### [EXERCISE]
Would you please copy every line below that includes the string "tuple"?

### [INFORMATION PROVIDED]
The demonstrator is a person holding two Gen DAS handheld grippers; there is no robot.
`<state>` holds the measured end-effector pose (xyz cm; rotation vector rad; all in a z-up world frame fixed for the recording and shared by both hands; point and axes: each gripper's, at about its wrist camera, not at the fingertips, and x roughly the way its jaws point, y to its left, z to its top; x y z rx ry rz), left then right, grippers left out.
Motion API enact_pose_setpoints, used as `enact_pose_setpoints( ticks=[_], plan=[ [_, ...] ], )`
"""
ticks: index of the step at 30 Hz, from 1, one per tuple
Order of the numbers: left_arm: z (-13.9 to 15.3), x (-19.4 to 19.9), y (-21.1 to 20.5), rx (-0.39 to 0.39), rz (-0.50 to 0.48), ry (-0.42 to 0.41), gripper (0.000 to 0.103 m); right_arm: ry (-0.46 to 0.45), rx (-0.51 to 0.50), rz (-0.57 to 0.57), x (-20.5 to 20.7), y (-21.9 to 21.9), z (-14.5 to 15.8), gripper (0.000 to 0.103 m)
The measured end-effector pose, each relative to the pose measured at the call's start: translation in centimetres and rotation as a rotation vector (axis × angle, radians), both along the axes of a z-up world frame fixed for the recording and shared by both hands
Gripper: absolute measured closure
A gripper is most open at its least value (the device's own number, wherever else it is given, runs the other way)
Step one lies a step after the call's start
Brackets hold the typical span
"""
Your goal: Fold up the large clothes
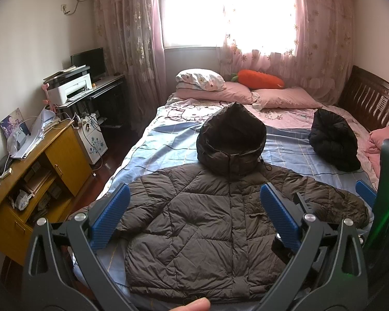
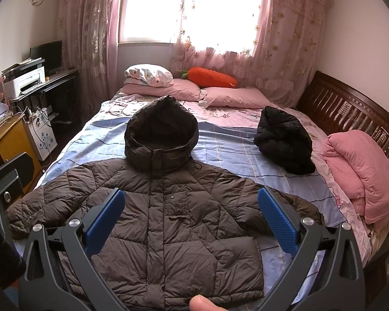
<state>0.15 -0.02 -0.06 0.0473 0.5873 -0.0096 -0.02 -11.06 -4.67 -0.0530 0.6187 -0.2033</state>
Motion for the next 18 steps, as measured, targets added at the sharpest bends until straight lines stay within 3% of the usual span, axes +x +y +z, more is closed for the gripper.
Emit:
enact_pose_setpoints(
  ticks=[18],
  plan=[
    [0.02, 0.02, -0.02, 0.002, 0.000, 0.002, 0.002, 0.001, -0.001, 0.005, 0.04, 0.16, -0.25, 0.001]
  ],
)
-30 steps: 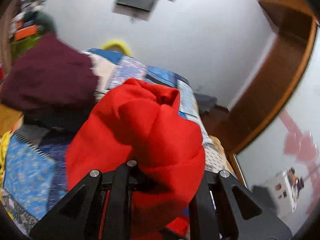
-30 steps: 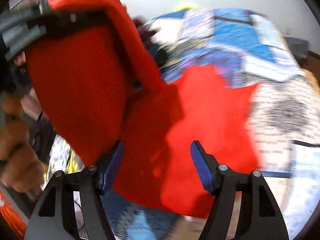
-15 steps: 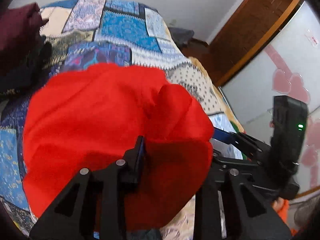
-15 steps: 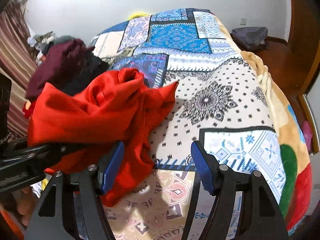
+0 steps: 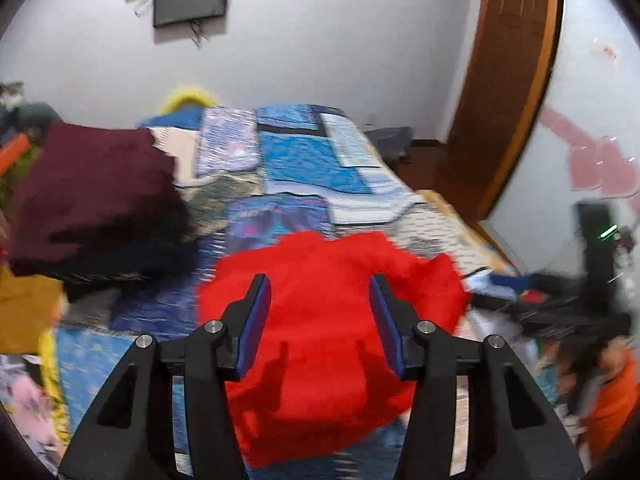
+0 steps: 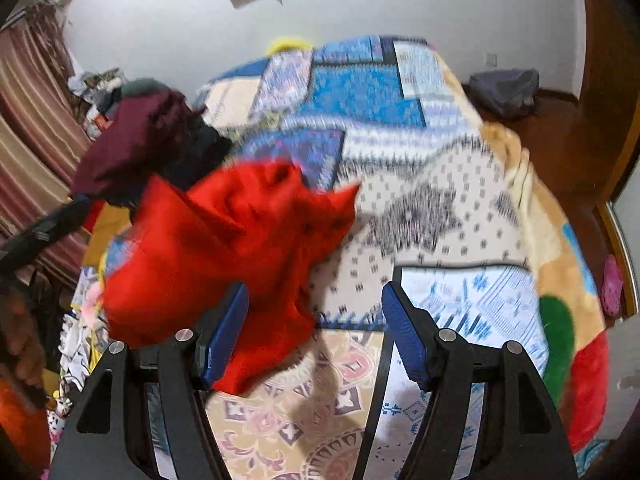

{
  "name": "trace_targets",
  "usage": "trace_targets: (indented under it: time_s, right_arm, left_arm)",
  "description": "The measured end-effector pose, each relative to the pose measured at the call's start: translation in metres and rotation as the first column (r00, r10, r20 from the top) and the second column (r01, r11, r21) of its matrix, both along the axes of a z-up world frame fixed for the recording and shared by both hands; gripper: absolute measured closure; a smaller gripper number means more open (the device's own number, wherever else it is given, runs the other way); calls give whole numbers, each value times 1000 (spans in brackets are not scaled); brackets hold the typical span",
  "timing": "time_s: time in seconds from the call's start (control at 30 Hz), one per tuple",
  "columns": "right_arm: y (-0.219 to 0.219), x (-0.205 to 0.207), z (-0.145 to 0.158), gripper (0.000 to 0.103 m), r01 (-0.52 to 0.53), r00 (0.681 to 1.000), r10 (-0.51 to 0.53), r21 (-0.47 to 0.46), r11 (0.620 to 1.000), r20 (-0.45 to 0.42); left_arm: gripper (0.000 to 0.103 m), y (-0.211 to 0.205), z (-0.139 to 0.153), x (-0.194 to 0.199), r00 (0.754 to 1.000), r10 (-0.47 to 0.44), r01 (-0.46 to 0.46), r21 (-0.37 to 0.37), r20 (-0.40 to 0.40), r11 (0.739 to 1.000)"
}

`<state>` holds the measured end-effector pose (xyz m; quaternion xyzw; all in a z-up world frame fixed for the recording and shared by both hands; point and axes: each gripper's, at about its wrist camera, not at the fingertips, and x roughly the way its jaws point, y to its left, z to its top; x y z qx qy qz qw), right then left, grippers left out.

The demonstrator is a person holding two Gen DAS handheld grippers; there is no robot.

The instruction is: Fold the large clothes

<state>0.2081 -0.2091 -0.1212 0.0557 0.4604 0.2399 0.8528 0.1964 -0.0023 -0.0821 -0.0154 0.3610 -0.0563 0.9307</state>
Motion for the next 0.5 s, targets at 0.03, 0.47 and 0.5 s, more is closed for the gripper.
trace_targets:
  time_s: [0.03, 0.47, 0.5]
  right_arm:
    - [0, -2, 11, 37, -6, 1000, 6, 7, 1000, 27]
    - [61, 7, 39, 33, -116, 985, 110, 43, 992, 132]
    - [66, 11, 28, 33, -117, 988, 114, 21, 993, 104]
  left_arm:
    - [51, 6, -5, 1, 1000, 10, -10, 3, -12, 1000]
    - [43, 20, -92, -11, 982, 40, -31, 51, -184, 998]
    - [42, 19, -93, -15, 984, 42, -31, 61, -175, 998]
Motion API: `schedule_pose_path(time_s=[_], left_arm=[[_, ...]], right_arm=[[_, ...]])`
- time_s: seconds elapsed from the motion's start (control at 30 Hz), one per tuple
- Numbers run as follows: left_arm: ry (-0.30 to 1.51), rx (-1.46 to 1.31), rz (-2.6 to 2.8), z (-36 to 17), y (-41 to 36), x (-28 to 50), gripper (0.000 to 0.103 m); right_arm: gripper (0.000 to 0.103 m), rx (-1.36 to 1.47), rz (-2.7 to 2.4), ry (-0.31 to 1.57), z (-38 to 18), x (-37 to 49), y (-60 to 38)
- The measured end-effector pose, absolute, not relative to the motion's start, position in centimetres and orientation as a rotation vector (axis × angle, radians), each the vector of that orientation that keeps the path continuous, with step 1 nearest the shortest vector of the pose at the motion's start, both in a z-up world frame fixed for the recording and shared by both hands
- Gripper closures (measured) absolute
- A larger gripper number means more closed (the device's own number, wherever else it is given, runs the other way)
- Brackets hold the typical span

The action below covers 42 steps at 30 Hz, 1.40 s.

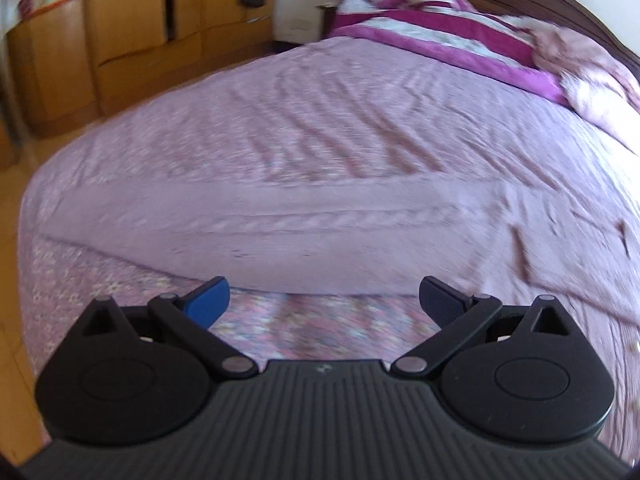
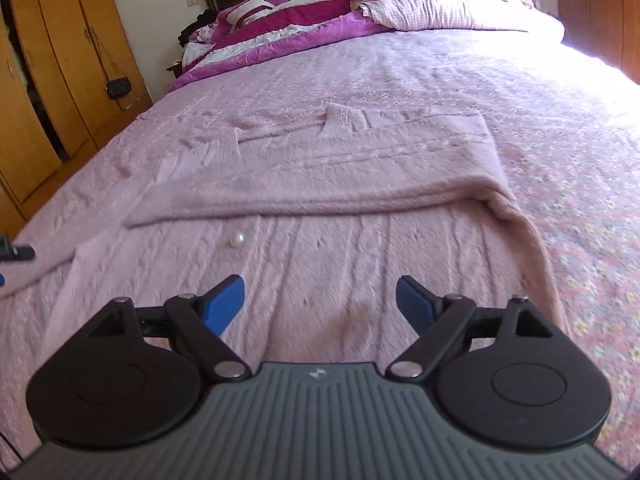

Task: Fold small clothes
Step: 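Open the right tool to release the sleeve onto the cardigan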

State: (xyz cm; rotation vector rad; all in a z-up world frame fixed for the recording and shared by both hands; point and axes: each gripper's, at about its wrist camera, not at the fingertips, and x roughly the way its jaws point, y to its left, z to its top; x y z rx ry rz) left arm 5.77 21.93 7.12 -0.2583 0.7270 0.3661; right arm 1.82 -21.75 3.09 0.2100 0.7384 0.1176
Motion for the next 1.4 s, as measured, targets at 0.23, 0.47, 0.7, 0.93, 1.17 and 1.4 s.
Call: schedule_pose_path(time_s=[0.23,0.47,0.7,0.93,1.17,1.4], left_arm=[[0.715,-0.366,0.461,6.1,26.4,5.6,0.000],[0.757,-0.479,0.547,3.7,29.7,5.6,0.000],[0.700,-0.523,0.584,2.7,31.7,5.7,0.000],[0.676,-0.474,0.585,2.4,32.5,7.3,0.001],[0.566,-0.493,0.528,2.5,32.5,6.9,0.035],[0.553,-0.509,0.388,2.9,32.6,6.4,0.089]], right_arm=[[0.012,0.177,0.106,0.770,1.3,0.5,-21.0],[0.005,0.130,0.103,0.736,0.1,0.2,-20.0],[0.000,0.119,0.107,0.723,-0.4,0.2,-19.7],[0.000,0.136,0.100,0.698,-1.1,0.2,-19.9],[0.000,0.133,0.099,0.683,-1.3,0.0,-19.9],[0.000,0.109,0.087,0.681,-1.4,-0.1,-19.4]])
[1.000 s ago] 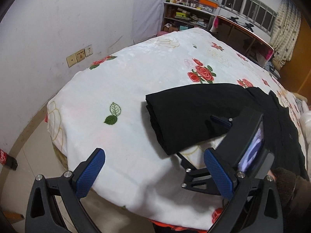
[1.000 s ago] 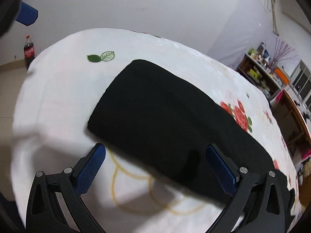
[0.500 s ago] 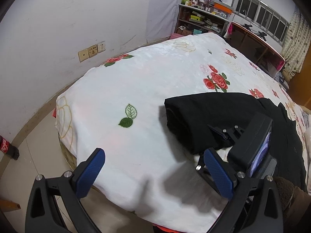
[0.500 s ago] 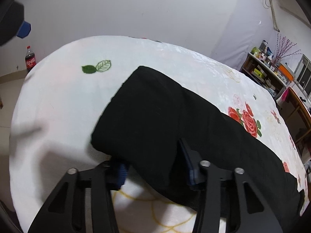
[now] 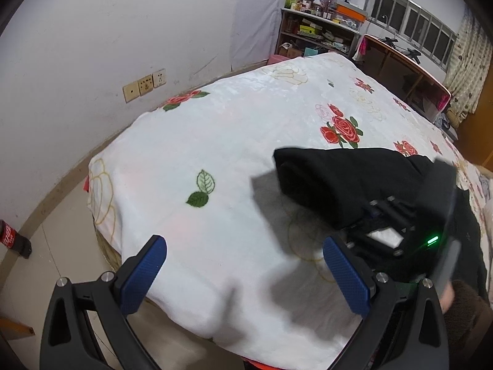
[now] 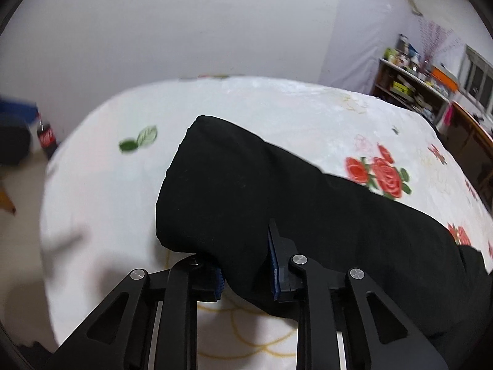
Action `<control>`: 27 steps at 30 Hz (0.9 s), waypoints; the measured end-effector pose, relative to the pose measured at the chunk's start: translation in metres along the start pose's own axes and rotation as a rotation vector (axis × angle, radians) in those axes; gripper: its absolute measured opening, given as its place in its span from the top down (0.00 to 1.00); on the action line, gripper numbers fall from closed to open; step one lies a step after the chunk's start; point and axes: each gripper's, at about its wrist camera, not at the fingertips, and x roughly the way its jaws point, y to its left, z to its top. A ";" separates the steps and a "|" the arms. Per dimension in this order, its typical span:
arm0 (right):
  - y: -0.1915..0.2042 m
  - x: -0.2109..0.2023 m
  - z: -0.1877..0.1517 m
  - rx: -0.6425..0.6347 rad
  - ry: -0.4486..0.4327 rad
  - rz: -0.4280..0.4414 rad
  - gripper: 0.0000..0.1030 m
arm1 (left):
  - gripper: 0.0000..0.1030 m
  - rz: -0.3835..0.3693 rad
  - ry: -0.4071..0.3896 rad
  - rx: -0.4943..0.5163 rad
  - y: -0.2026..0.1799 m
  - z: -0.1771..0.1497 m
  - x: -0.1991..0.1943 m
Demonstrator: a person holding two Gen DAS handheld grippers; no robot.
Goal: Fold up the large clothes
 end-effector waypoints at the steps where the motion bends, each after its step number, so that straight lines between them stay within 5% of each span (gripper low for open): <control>1: -0.005 -0.006 0.002 0.017 -0.011 -0.001 0.79 | 0.00 -0.003 -0.003 0.002 -0.003 0.001 -0.001; 13: -0.108 -0.118 0.019 0.282 -0.176 -0.118 0.79 | 0.00 -0.133 -0.055 0.072 -0.079 0.021 -0.003; 27: -0.216 -0.224 -0.027 0.507 -0.305 -0.364 0.79 | 0.00 -0.267 -0.080 0.183 -0.202 0.043 0.016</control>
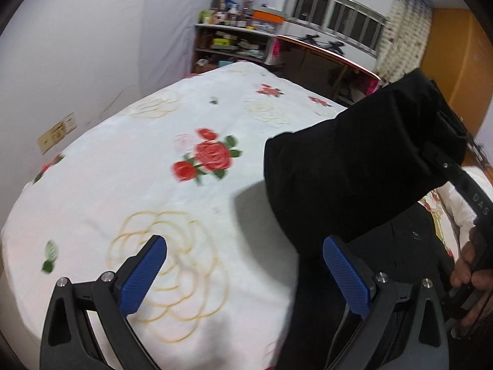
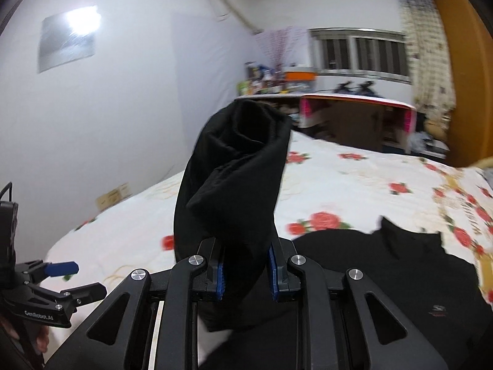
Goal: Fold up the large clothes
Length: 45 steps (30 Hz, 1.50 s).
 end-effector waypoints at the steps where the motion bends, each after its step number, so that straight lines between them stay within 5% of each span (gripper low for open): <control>1: -0.011 -0.004 0.000 0.017 -0.008 -0.018 0.79 | 0.00 0.000 0.002 0.018 -0.011 0.002 0.006; 9: -0.093 -0.028 -0.010 0.112 -0.036 -0.149 0.79 | 0.00 -0.029 -0.005 0.075 -0.078 0.013 0.044; 17: -0.155 -0.031 -0.049 0.196 0.018 -0.231 0.79 | 0.00 -0.039 0.073 0.131 -0.136 0.017 0.108; 23: -0.182 -0.024 -0.086 0.266 0.088 -0.254 0.79 | 0.00 0.038 0.160 0.183 -0.162 0.008 0.159; 33: -0.216 -0.019 -0.125 0.336 0.184 -0.326 0.71 | 0.00 0.128 0.209 0.165 -0.163 0.002 0.204; 35: -0.225 -0.026 -0.132 0.361 0.196 -0.364 0.59 | 0.00 0.130 0.212 0.152 -0.162 0.001 0.207; 39: -0.248 -0.047 -0.147 0.445 0.215 -0.439 0.53 | 0.00 0.144 0.205 0.170 -0.165 0.000 0.207; 45: -0.267 -0.079 -0.138 0.502 0.148 -0.519 0.46 | 0.00 0.147 0.196 0.176 -0.167 0.003 0.205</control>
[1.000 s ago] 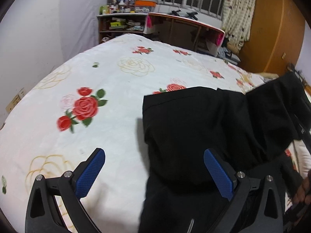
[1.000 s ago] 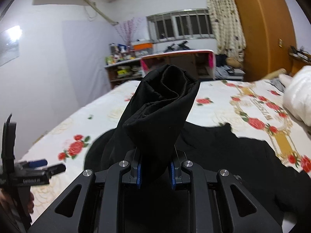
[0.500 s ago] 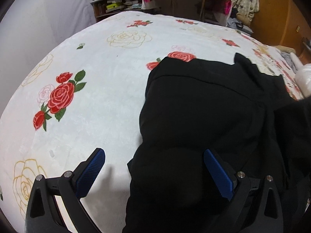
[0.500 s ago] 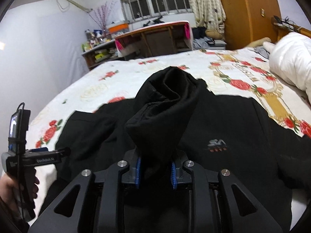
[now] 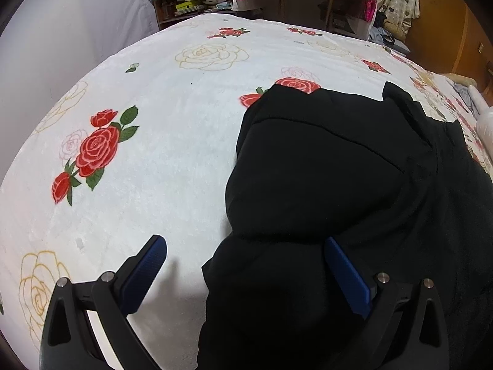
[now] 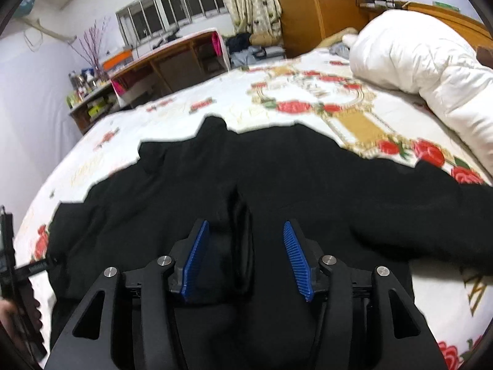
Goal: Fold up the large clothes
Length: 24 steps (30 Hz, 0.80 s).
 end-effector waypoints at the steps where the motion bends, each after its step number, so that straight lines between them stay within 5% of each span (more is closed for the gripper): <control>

### [FINAL ANSWER]
ticks: index of the step at 30 Hz, from 1, one per tuple
  "timing": "time_s: time in seconds from the call's start (control at 30 Hz), one per tuple",
- time_s: seconds elapsed from the motion's start (control at 30 Hz), one per tuple

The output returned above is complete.